MATERIALS AND METHODS: A retrospective review was conducted of burn patients who presented to a single regional burn center between June 2012 and December 2014. Electronic medical records and charts were reviewed for patient demographics and management. MRSA screening swabs were obtained from the anterior nares of burn patients upon admission. Patients without a MRSA nasal swab within 48h of admission were excluded. Outcomes analyzed included overall length of stay, ICU admission and length of stay, mechanical ventilation, procedure count, time to excision, and wound complications after normalizing to total body surface area burn size (%TBSA).

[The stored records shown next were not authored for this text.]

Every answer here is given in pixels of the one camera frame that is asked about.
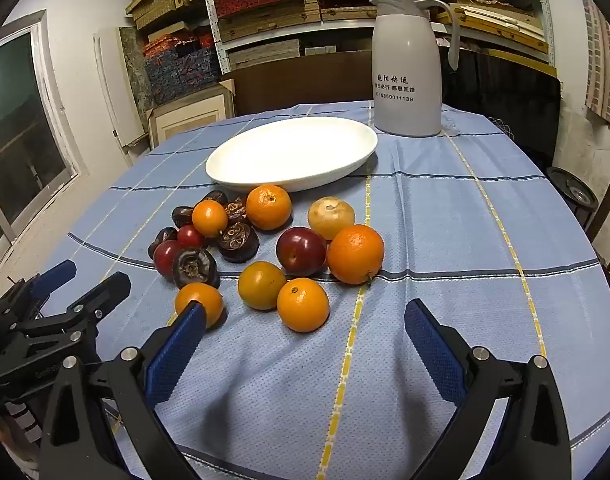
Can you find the white metal shelf rack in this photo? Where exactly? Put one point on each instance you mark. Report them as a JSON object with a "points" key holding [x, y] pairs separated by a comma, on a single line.
{"points": [[217, 30]]}

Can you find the dark brown wrinkled fruit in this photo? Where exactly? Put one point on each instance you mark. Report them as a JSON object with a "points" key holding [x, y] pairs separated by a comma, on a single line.
{"points": [[194, 266], [161, 236], [181, 216], [215, 196], [236, 210]]}

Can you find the stack of flat woven boxes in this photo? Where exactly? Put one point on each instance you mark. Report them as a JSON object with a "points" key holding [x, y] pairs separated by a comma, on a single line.
{"points": [[265, 25]]}

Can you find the yellow-orange round fruit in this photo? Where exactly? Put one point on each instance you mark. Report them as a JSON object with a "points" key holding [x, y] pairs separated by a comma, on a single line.
{"points": [[261, 285]]}

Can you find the white door panel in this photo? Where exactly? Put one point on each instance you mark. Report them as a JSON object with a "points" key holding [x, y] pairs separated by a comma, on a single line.
{"points": [[107, 85]]}

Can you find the striped brick-pattern curtain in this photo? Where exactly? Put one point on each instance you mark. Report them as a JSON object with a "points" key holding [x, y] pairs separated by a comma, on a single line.
{"points": [[605, 60]]}

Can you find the large orange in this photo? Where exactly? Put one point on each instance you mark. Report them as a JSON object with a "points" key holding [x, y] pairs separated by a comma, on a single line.
{"points": [[355, 254]]}

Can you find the light wooden picture frame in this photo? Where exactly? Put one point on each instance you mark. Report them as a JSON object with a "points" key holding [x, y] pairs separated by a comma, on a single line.
{"points": [[190, 115]]}

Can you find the blue checked tablecloth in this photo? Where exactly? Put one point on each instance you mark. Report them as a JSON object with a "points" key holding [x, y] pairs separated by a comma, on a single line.
{"points": [[435, 210]]}

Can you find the black chair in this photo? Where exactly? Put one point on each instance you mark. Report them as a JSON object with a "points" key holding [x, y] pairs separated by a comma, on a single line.
{"points": [[505, 110]]}

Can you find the white oval plate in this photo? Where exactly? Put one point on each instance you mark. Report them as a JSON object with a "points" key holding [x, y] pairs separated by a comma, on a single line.
{"points": [[290, 152]]}

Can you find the dark chocolate pieces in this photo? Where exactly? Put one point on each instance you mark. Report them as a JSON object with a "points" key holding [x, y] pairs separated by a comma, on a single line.
{"points": [[238, 243]]}

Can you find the dark red plum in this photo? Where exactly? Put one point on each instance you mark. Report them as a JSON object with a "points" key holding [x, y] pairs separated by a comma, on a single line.
{"points": [[301, 251]]}

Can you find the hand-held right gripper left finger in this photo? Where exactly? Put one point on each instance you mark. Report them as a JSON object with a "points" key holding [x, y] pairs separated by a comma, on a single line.
{"points": [[177, 347]]}

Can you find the small red plum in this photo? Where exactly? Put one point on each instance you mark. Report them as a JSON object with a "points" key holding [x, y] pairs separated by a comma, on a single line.
{"points": [[190, 236], [165, 258]]}

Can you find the striped cloth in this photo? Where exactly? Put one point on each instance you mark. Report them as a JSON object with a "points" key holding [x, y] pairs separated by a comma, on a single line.
{"points": [[12, 420]]}

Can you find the black round stand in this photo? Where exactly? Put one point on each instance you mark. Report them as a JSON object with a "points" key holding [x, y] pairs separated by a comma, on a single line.
{"points": [[572, 192]]}

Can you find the tan round fruit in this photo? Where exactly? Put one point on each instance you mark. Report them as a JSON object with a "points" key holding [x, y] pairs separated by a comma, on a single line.
{"points": [[331, 217]]}

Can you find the small orange tangerine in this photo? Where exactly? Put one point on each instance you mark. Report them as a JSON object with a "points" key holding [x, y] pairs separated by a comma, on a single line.
{"points": [[210, 218]]}

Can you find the brown wooden panel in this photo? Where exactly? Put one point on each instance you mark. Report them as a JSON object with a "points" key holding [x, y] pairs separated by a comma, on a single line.
{"points": [[295, 80]]}

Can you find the grey thermos jug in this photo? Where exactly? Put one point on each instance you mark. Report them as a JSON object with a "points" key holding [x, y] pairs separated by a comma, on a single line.
{"points": [[405, 60]]}

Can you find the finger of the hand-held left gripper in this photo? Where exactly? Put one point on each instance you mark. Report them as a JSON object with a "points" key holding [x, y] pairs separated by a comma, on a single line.
{"points": [[105, 292], [55, 277]]}

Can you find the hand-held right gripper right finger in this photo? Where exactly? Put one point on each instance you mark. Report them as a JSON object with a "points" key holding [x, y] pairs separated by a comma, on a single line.
{"points": [[435, 350]]}

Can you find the grey marbled board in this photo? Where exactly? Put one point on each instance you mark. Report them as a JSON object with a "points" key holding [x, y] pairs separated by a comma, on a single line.
{"points": [[135, 85]]}

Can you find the blue orange patterned boxes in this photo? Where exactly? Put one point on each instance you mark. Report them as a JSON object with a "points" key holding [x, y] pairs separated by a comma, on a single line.
{"points": [[180, 65]]}

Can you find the window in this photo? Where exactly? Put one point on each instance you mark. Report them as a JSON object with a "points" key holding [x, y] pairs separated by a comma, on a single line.
{"points": [[20, 125]]}

RESULTS: During the study period, 601 patients received a MRSA screening nasal swab upon admission. Of these, 24 patients screened positive for MRSA (4%). Patients who screened positive for MRSA had a significantly increased mean length of stay (3.95v 2.36 days; p<0.05) and number of surgical procedures (1.92v 1.06; p<0.05). Positively screened patients also had a higher proportion of wound infections (50% v 18.2%; p<0.05), half of which were caused by MRSA. Subsequent graft complications were seen in 50% of patients with a wound complication. Only 2 positively screened patients were started on empiric antibiotics.

CONCLUSIONS: Burn patients who screened positive for MRSA had greater lengths of stay, more surgical procedures, and higher wound complications. Early identification of MRSA colonized patients in this patient population might allow for treatment modifications that improve outcomes. Further study is warranted in a prospective clinical trial.